CHICAGO -- The Midwest, California and the Southwest will see the biggest increases in real estate investment in the next two years, leading real estate executives and economists predicted in a new study.

The specialists, however, see a sluggish real estate market overall through 1995, citing recent overbuilding as the major detriment. They expect the market to grow more slowly than the consumer price index in the first half of the decade.

The experts also expect a decline in available capital, including foreign investment. Some respondents see a catastrophic impact on real estate from the savings and loan crisis, but others believe the worst already has occurred.

The nationwide survey, mailed in January, compiles responses of 400 real estate specialists to forecast the real estate market for the next five years.

The study was conducted by Ernst & Young Real Estate Advisory Services and the National Real Estate Index, a computer service that tracks real estate values and rents.

Houston was cited as offering the best overall potential for real estate investment over the next five years. Dallas-Fort Worth was the second choice, followed by Los Angeles, Seattle and Washington.

Despite the overall prediction of a slow market, 28.4 percent of the respondents said their firms would increase investment in the Midwest in the next two years compared with spending in 1989.

The specialists appear less enthusiastic about individual markets in the Midwest, however. Only Chicago was selected among the top 10 investment markets nationwide, and only two others made the top 30 -- Columbus, Ohio, at No. 29 and Minneapolis-St. Paul at No. 30.

"I think part of that's a lack of knowledge" about many Midwestern cities, said Michael L. Evans, national director for Real Estate Advisory Services in San Francisco, a branch of the accounting firm Ernst & Young.

"I think a lot of people view the Midwest as being Chicago," he said. "I think they were looking at the principal cities in each region and perhaps didn't have the information about other cities."
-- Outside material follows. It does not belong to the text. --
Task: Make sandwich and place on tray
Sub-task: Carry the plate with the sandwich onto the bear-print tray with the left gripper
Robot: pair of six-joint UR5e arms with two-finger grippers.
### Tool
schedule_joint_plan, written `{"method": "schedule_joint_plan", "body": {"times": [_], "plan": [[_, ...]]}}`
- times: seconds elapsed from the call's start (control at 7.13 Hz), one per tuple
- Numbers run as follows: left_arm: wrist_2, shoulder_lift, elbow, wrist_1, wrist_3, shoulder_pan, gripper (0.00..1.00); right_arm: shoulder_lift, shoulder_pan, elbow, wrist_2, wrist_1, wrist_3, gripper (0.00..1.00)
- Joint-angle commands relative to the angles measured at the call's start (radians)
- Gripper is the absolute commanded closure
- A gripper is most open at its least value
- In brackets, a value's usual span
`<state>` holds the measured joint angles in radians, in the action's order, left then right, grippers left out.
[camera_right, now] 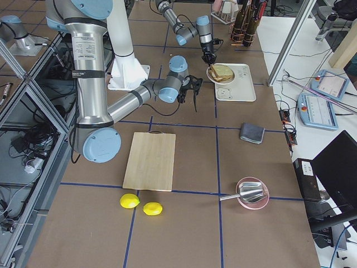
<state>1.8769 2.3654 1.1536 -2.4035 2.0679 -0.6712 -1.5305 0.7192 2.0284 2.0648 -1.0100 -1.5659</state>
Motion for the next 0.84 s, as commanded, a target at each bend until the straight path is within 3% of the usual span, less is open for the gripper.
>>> {"method": "schedule_joint_plan", "body": {"times": [0.0,0.42,0.7], "plan": [[-0.016,0.037,-0.080,-0.041,0.001,-0.002,1.00,0.000,-0.001,0.001,0.000,0.002,-0.002,0.00],[-0.019,0.055,-0.121,-0.066,0.000,-0.001,1.00,0.000,-0.003,0.001,0.000,0.002,-0.005,0.00],[-0.036,0.057,-0.123,-0.066,0.000,-0.001,0.86,0.000,-0.001,0.003,0.000,0.002,-0.008,0.00]]}}
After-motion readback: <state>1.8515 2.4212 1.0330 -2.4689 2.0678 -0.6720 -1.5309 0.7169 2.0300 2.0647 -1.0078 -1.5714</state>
Almost 26 percent of the respondents expect to spend more in California, and 24 percent will invest more heavily in the Southwest, the survey showed.

But 21.4 percent of the specialists think they will spend less on real estate in the Northeast, compared with 17.3 percent who expect to spend more in the region.

The decrease can be traced to the belief of 28.6 percent of the analysts that New York is the most overpriced market in the country for real estate investment.

Los Angeles finished second in the balloting for most overpriced market, but also was identified as the metropolitan market likely to produce the best real estate performance in the next five years.

"I think it reflects the fact that Los Angeles placed high in every category," said Evans. "It's just a feeling that the Southern California economy doesn't want to stop."

Other top overall performers are expected to be Atlanta, Seattle, Washington and Chicago.

Other markets viewed as overpriced were Boston, chosen by 9.9 percent of the respondents; San Francisco, 7.5 percent; and the Washington area, 5.6 percent.

The survey also examined projected growth in specific property sectors: apartments, warehouses, retail space, and central and suburban office space.

Prospects for building apartments are best in Los Angeles, the specialists said. Atlanta is next, followed by Seattle, San Diego and Washington.

Atlanta topped the list of candidates for warehouse space, followed by Chicago, Los Angeles, Dallas-Fort Worth and Seattle.

Seven of the top 20 projected retail markets are in California. The specialists chose Orange County and Los Angeles as the best two retail markets, followed by Atlanta, San Francisco and Seattle.

Washington was rated as the best market for central and suburban office space in the first half of the 1990s. Rounding out the top five markets for office space in the central business district were San Francisco, Los Angeles, Chicago and Seattle.

Los Angeles was second in the voting for prospects for suburban office space, followed by Orange County, Calif., Atlanta and New York.